▶ MATERIALS PROVIDED:
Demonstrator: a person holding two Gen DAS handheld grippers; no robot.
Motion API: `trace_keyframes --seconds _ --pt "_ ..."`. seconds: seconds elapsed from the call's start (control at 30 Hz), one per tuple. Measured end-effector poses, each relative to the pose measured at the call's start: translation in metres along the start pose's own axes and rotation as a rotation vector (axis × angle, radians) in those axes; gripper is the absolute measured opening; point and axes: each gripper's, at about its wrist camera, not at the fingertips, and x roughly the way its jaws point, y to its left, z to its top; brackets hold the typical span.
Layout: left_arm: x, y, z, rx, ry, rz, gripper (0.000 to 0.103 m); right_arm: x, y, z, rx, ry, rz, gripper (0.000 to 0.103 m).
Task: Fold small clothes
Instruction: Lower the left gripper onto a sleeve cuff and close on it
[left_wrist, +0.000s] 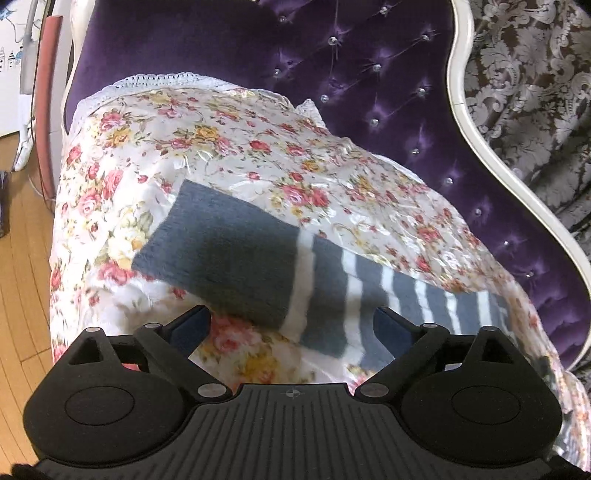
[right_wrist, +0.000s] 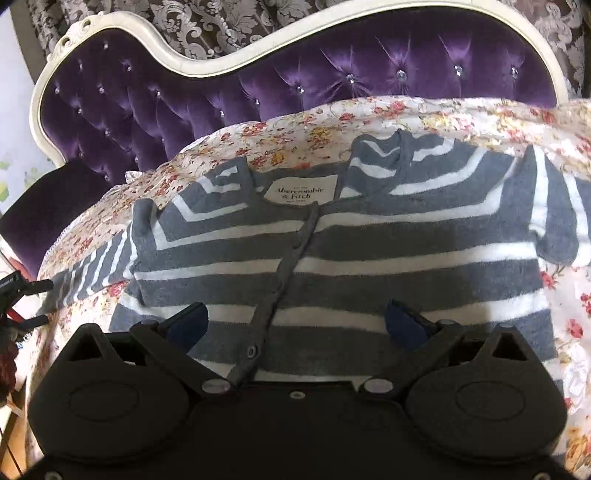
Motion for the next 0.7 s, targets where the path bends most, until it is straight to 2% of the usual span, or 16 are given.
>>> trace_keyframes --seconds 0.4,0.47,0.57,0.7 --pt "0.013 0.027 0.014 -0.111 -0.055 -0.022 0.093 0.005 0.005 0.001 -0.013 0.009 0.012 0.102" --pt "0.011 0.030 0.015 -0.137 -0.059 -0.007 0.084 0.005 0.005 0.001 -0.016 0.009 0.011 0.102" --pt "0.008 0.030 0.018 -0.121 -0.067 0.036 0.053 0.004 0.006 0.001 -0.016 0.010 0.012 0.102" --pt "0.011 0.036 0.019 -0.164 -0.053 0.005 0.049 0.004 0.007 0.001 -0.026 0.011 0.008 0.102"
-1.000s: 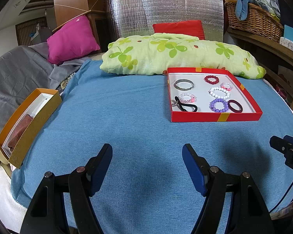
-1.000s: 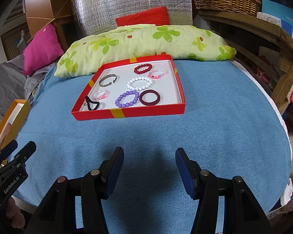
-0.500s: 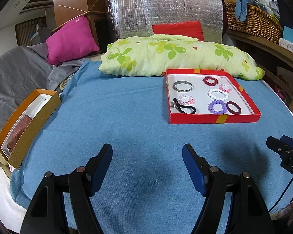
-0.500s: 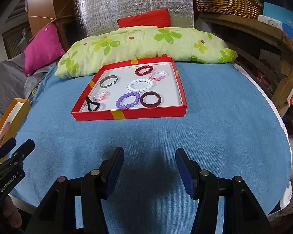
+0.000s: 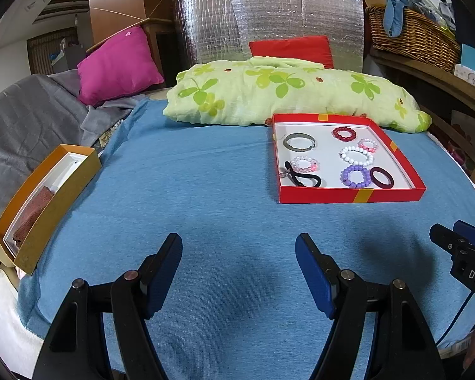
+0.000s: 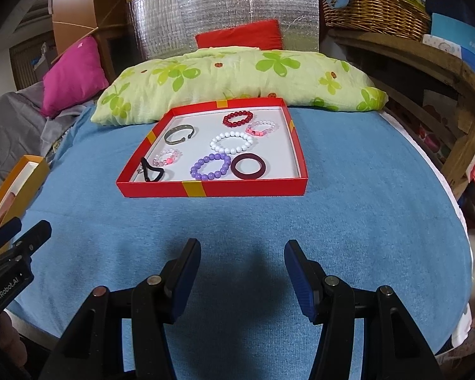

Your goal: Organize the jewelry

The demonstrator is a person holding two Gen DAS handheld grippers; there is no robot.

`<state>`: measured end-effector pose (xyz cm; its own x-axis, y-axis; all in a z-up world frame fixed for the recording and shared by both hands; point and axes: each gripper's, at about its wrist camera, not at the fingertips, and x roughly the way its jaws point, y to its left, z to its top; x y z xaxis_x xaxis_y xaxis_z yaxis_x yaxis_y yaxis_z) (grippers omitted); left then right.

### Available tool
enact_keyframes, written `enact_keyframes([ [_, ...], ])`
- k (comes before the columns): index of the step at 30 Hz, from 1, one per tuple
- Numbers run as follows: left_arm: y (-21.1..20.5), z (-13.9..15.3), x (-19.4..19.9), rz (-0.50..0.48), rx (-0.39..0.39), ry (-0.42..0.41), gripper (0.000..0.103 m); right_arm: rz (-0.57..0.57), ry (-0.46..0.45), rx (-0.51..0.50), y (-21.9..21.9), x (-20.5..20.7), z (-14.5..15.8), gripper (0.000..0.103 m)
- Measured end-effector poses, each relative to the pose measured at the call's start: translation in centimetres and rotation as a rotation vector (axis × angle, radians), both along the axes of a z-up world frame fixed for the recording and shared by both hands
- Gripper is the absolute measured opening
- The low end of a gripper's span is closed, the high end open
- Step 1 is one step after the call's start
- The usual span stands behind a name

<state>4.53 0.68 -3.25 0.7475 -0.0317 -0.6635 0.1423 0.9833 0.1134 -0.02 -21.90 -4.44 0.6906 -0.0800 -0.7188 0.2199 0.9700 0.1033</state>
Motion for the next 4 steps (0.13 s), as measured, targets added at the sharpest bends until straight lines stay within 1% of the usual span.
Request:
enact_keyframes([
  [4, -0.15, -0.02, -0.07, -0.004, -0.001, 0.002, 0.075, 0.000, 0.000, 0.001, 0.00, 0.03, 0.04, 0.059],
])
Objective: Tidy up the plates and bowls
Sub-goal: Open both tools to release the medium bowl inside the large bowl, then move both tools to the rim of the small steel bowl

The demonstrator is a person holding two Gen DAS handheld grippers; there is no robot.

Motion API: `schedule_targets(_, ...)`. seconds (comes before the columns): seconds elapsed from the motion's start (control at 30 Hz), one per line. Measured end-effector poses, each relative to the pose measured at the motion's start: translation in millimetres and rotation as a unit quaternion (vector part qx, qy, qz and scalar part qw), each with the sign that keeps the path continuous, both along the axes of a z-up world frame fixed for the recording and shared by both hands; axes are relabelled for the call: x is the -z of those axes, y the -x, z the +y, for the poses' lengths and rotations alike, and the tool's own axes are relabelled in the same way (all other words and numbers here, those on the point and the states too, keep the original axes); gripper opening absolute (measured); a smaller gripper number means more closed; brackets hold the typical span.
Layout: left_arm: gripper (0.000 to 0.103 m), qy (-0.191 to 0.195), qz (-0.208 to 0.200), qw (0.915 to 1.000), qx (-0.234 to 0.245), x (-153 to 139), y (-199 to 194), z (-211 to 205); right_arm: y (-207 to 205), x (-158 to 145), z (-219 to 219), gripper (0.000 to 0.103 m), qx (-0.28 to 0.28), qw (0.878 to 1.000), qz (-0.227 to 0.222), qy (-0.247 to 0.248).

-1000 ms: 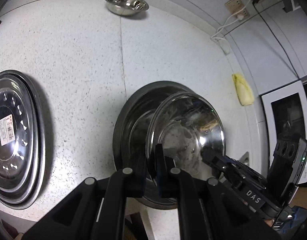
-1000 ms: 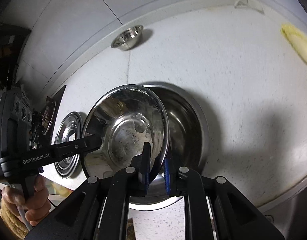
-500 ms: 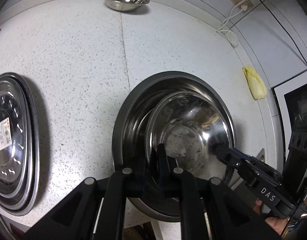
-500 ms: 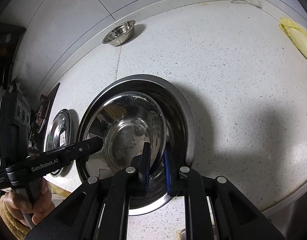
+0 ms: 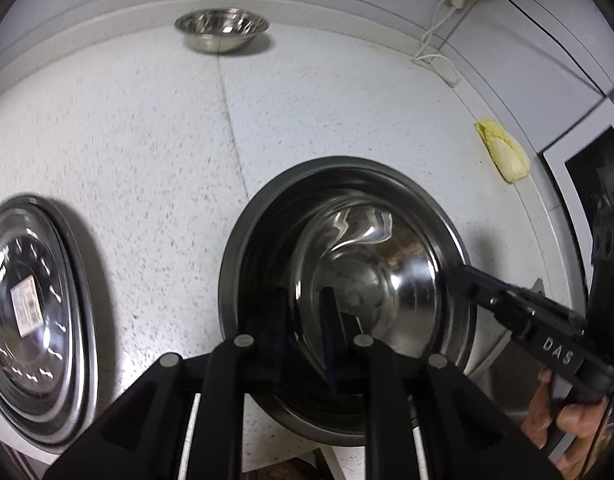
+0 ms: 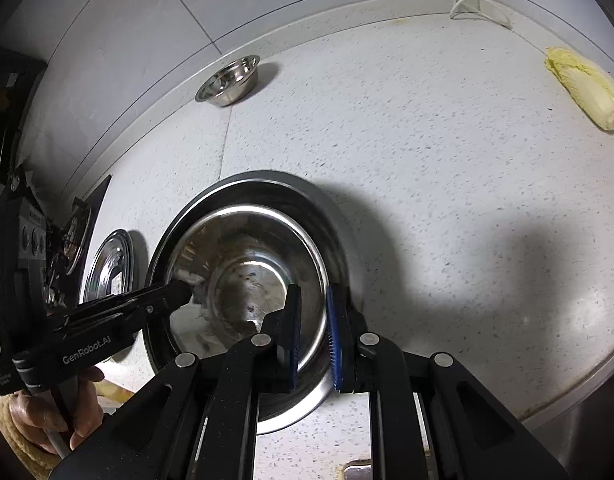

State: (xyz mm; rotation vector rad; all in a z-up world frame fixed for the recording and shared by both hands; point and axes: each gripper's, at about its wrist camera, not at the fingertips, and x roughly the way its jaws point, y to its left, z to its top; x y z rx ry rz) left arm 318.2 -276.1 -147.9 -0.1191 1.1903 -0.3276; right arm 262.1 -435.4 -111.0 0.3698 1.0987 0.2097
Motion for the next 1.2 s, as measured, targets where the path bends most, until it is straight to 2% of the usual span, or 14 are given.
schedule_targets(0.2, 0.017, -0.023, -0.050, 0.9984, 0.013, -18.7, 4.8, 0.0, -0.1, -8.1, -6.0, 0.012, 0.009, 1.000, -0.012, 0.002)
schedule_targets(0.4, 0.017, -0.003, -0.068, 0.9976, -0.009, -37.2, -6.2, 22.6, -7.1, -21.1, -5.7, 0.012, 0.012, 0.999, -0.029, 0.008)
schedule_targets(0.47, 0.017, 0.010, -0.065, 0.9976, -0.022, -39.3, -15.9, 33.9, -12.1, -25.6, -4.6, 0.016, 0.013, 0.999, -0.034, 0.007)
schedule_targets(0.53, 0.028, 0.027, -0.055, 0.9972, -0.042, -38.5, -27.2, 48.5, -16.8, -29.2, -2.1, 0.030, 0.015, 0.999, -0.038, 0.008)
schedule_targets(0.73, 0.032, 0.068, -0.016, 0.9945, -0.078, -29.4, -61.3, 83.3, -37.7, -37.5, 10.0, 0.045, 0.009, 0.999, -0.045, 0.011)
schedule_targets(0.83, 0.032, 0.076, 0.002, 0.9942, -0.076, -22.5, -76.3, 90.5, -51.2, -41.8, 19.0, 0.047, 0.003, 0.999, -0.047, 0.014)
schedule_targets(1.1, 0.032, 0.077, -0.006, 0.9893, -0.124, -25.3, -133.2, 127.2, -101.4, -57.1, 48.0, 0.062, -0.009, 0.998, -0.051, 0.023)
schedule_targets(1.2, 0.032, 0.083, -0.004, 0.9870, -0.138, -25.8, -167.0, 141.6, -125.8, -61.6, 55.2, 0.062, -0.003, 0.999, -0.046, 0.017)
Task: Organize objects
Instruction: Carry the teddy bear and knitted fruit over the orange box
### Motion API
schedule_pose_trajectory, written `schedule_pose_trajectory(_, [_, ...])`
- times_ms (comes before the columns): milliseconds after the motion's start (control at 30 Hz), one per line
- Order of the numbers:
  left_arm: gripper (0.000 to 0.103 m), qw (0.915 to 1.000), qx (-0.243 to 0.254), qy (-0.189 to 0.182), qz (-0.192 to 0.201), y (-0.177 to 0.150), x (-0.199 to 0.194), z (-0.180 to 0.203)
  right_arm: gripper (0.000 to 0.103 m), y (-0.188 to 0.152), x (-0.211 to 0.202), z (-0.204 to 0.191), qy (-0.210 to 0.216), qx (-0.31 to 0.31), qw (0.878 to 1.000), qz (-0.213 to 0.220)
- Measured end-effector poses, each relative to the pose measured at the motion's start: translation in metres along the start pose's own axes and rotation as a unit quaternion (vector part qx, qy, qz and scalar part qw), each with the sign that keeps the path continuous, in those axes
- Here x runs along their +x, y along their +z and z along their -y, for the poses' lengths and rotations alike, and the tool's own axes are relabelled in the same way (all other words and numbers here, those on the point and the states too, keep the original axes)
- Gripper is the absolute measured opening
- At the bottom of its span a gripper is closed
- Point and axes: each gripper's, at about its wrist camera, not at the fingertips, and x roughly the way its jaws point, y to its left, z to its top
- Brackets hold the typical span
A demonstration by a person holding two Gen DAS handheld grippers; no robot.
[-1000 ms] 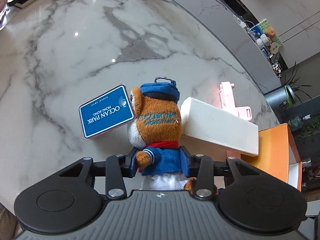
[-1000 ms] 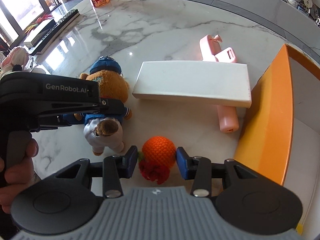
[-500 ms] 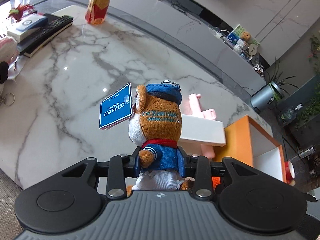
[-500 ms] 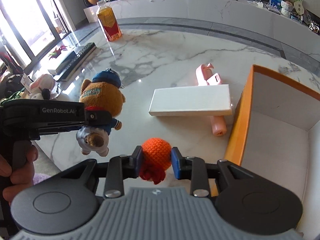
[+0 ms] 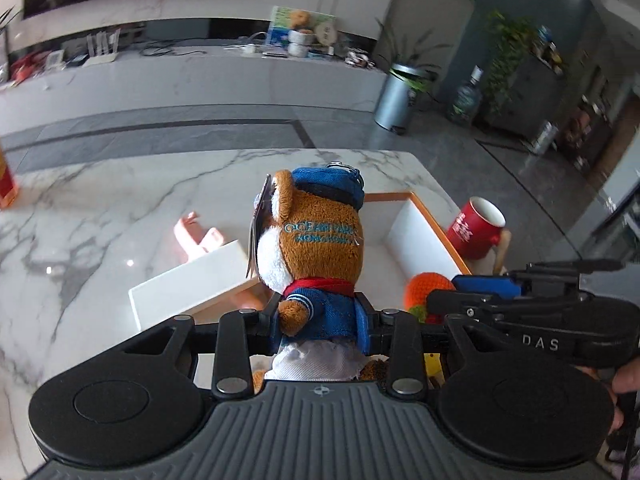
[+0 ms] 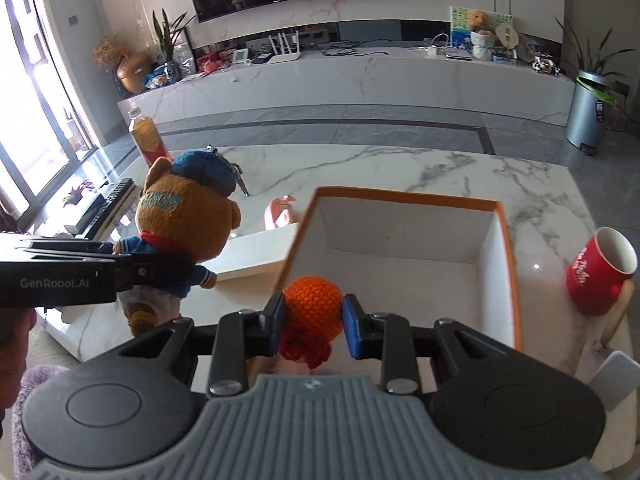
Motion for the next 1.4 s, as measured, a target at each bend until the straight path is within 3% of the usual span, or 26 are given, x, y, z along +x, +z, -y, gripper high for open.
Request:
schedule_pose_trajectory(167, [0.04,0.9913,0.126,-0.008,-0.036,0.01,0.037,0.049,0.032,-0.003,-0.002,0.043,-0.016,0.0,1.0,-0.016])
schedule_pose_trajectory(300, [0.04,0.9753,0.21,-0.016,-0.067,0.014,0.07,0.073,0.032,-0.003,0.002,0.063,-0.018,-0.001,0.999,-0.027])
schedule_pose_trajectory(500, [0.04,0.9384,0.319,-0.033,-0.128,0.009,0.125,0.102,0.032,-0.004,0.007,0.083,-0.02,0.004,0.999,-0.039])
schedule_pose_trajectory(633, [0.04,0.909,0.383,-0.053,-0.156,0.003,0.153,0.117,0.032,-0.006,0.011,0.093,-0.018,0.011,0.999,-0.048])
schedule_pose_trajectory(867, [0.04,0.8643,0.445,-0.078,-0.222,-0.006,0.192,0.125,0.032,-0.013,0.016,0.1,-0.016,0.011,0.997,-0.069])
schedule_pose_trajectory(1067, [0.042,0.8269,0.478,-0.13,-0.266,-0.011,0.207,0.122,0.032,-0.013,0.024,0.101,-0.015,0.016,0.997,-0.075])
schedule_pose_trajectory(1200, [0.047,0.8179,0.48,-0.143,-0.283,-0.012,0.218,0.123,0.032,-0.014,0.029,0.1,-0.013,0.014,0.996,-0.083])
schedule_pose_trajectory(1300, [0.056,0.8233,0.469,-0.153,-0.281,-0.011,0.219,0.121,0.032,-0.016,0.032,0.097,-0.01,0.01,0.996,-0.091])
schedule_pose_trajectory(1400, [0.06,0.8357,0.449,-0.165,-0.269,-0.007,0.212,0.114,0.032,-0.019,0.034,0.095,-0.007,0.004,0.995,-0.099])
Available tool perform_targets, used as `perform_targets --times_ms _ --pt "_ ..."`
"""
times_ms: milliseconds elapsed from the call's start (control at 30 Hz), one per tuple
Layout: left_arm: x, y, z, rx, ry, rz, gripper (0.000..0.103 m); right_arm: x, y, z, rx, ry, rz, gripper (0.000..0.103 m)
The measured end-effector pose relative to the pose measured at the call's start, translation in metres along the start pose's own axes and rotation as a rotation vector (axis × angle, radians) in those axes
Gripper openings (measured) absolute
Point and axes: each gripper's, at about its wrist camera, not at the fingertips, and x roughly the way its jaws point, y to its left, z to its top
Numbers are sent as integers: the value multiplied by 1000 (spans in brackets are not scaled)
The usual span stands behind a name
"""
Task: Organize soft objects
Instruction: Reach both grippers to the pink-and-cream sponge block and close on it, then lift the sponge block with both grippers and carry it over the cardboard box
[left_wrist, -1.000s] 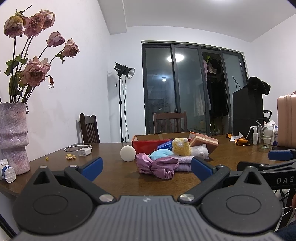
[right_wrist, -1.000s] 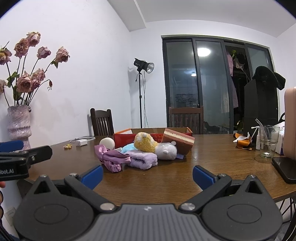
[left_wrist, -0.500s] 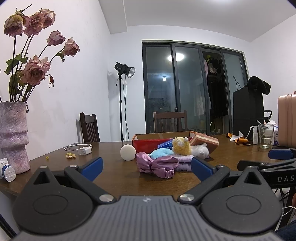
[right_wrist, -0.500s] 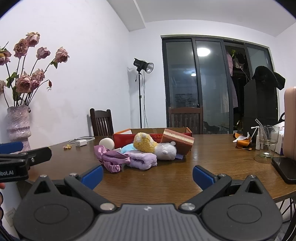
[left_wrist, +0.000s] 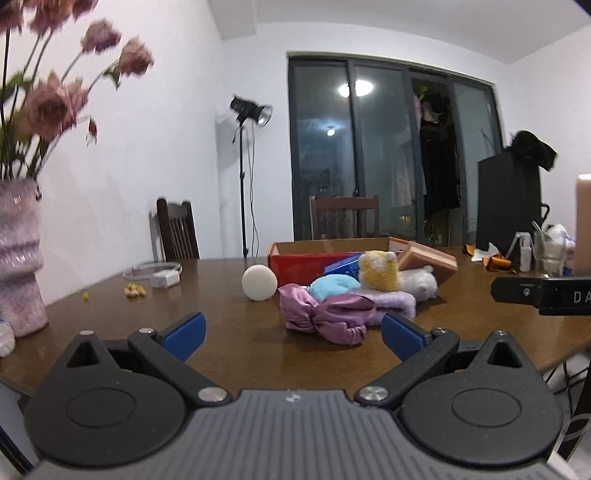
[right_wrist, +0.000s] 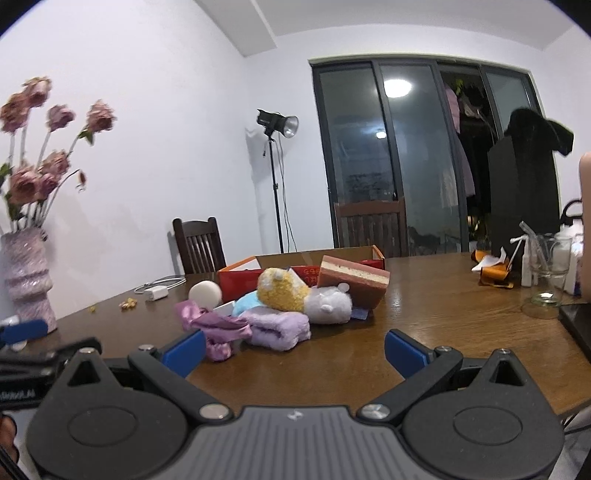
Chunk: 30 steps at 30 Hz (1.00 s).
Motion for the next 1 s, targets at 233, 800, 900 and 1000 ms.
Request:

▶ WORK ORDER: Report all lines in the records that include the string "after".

▶ WRITTEN SOLUTION:
- Step 1 is one step after the call's start
- times_ms (comes before the columns): milliseconds after the motion's start (control at 30 Hz), one per line

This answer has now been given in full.